• _YOUR OBJECTIVE_: Return only the number of lines in the data below where the word "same" appears.
DATA BELOW Block Start
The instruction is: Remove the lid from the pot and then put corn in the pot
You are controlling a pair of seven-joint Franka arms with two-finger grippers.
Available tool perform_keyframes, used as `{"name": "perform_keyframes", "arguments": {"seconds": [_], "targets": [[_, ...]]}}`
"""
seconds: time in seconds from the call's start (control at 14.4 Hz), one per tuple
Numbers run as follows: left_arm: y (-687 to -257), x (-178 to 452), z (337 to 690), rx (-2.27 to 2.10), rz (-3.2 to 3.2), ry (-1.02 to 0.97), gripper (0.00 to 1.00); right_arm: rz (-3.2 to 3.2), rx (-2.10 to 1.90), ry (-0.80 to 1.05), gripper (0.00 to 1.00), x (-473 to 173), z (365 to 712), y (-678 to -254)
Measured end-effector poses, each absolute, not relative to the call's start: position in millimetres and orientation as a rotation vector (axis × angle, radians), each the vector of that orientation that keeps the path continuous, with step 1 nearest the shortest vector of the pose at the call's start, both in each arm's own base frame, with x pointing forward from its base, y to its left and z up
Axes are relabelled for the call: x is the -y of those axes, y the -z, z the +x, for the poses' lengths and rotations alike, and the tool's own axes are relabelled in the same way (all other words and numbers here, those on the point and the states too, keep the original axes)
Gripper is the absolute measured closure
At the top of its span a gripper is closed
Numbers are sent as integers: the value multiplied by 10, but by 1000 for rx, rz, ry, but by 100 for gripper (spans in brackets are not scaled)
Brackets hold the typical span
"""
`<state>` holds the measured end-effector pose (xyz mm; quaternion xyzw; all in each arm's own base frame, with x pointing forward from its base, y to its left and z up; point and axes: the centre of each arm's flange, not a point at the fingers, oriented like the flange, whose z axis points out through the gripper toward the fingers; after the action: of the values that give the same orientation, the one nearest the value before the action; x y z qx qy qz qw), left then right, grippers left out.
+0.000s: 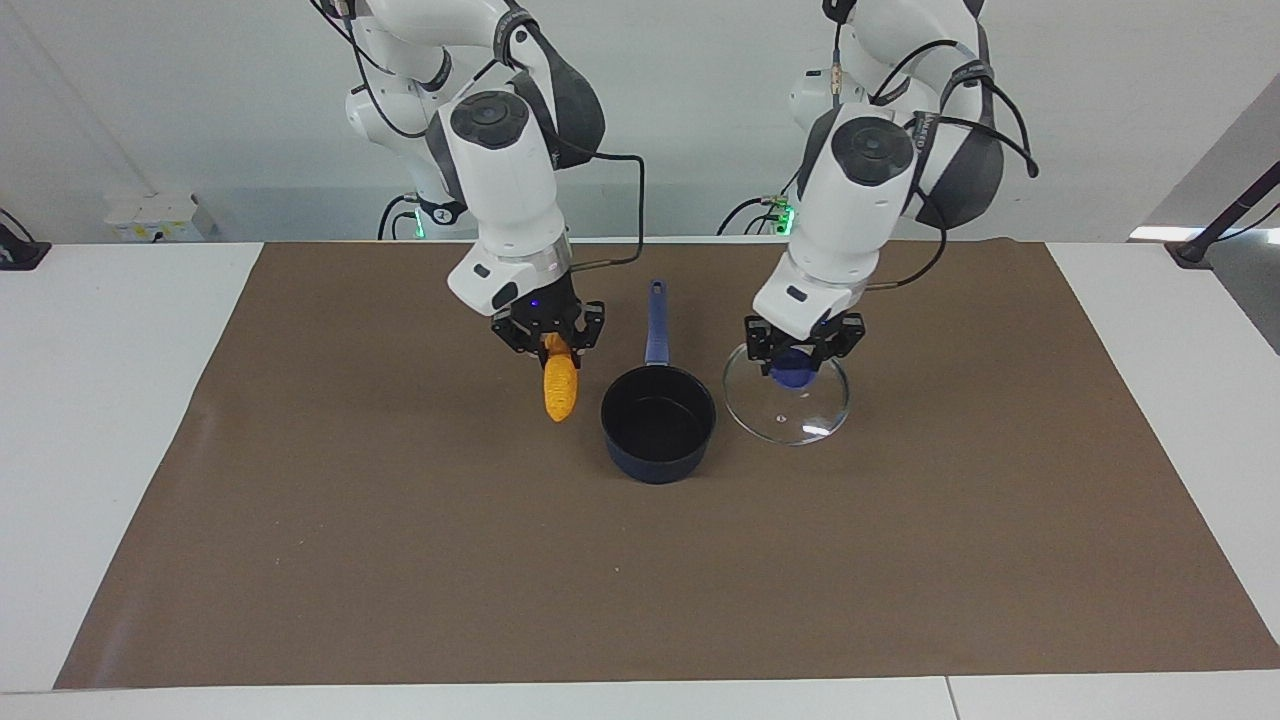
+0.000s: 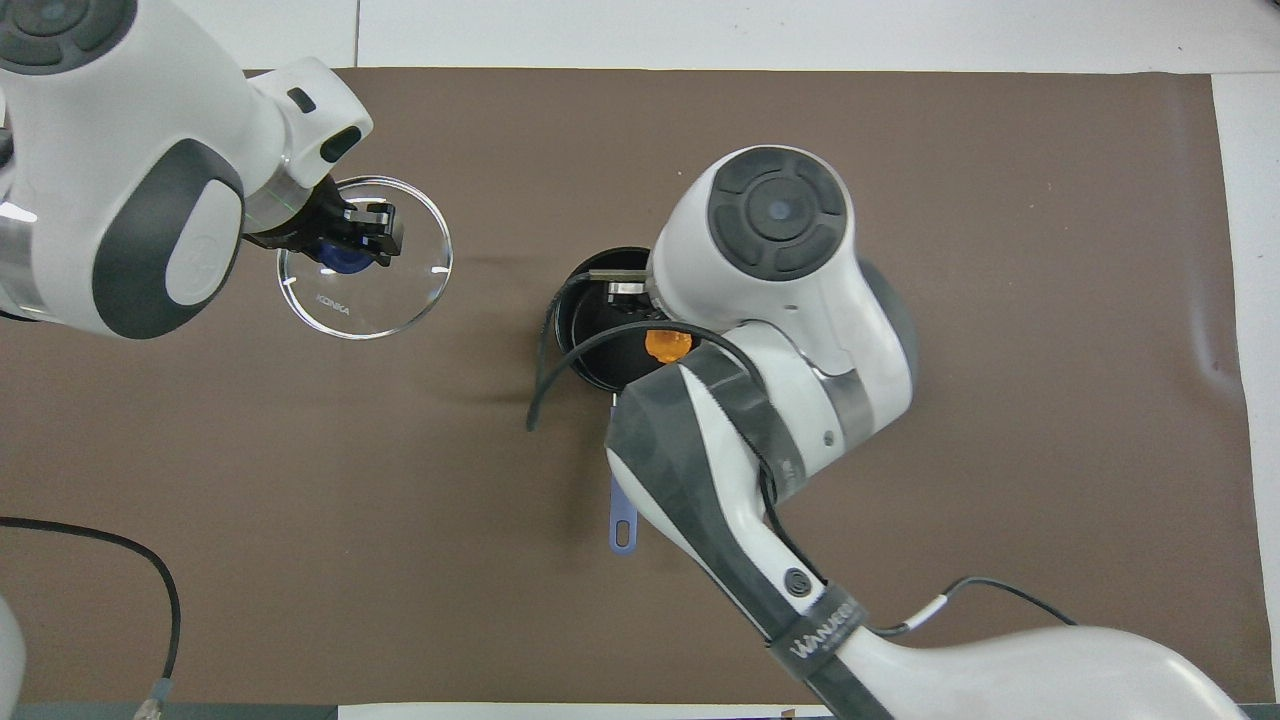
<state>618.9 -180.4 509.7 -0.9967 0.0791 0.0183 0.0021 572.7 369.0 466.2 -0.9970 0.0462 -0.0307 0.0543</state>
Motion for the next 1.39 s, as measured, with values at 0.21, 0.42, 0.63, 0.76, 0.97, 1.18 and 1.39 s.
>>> {"name": "perform_keyframes", "arguments": {"seconds": [0.21,0.42,0.63,0.76,0.97,1.18,1.39], "targets": [[-4989,1177,6307,-329,-3122,-83,37,-3042,-159,76,61,-3974,5805,-4329],[-4784,598,6305,-379,-3121,-38,37,-3044,-202,77,61,-3824,5935,-4280],[-4460,367,6152,-415,-3118,-15,37,-3053,-197,58,61,-3841,5902,-4136],[-4227,349,6049,-422,-3117,-13,37,-3056,-181,53,61,-3905,5849,-3949],[-3869,342,5903,-422,-3117,-8,37,-3062,-181,42,61,-3910,5841,-3835],[-3589,322,5773,-418,-3118,-13,37,-3067,-184,32,61,-3895,5827,-3777],[-3372,317,5671,-418,-3118,4,37,-3052,-183,59,61,-3902,5803,-3665]]}}
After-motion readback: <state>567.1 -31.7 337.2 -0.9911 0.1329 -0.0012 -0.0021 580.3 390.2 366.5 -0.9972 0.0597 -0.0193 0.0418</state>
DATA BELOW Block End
• _ANSWER BELOW_: 2